Eden, de Monica Sabolo ; Gallimard Une contrée mystérieuse. Un lieu coincé entre une forêt menacée et une autoroute ; un lieu où se côtoient « ceux de la réserve » et les autres ; un lieu aussi où se multiplient d’étranges disparitions ou agressions. L’auteure confie s’être inspirée de la Colombie-Britannique, dans le sud-ouest du Canada. Dans ce décor, elle a placé une adolescente Nita, fascinée par la jolie Lucy, « une fille qui paraît vivre à l’intérieur d’elle-même » qu’on retrouve un matin recroquevillée, nue, ensanglantée mais vivante sous un arbre « comme un fruit tombé à ses pieds ». Il est question de la nature et de ses esprits ; de créatures enragées mi-hommes, mianimales ; de l’éveil à la sexualité… Question aussi de domination, celle des hommes sur les femmes, celle des blancs sur les “natives”, et de justice.

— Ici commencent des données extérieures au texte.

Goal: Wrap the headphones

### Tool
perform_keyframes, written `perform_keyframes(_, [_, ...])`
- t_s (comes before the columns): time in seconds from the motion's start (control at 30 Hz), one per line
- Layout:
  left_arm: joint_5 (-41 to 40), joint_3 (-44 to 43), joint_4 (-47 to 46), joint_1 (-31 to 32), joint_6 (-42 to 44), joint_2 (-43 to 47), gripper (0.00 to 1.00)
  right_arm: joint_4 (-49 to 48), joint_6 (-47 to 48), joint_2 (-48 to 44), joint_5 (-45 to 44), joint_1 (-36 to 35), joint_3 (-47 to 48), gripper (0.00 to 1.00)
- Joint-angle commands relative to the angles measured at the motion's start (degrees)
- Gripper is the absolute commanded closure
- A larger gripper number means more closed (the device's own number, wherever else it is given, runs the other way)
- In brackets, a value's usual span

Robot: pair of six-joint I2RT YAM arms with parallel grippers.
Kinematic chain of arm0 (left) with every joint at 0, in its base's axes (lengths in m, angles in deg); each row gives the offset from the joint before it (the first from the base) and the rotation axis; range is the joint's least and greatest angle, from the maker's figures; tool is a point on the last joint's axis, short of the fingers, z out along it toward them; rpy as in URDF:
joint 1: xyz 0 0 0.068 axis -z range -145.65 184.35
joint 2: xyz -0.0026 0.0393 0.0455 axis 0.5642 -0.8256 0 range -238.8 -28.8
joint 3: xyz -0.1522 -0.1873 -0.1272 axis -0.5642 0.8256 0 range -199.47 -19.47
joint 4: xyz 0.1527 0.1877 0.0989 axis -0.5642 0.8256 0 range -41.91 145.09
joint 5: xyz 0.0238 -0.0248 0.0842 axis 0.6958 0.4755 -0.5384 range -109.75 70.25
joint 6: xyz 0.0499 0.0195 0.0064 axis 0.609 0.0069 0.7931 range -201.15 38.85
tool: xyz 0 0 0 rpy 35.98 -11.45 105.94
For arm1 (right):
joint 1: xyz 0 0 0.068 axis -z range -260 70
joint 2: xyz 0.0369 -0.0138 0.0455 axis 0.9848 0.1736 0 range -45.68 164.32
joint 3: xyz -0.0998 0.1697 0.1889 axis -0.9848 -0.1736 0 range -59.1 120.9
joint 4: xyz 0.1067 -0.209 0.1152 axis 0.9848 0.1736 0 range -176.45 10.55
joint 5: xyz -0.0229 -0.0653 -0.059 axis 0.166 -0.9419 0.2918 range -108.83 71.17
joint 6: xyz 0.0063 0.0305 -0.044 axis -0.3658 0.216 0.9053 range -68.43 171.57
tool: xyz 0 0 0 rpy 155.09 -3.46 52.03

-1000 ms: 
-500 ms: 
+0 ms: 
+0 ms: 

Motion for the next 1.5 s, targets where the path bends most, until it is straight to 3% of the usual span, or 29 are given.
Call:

A la fin, « il ne reste rien, rien que de la nuit sur la nuit ». Le récit est puissant, habité, porté par une écriture à la fois poétique et percutante.


« L’âge de la lumière » de Whitney Scharer, Ed. de l’observatoire Lumineux ce récit romancé sur la liaison passionnée et tumultueuse entre Lee Miller et Man Ray. En 1929, la mannequin vedette de Vogue quitte l'Amérique pour Paris et fait la connaissance de Man Ray, dont elle devient à la fois la muse, la maîtresse et l'assistante. Durant deux ans, Lee Miller va découvrir l’amour, la photographie et la difficulté pour une femme d’exister en dehors de son travail de modèle, même au cœur du cercle très libre des surréalistes. Les fissures de cette femme qui fit rêver tant d’hommes, qui termina sa vie dans le Sussex une bouteille (souvent) à la main, jamais vraiment remise de la découverte des camps de concentration durant sa période de correspondante de guerre.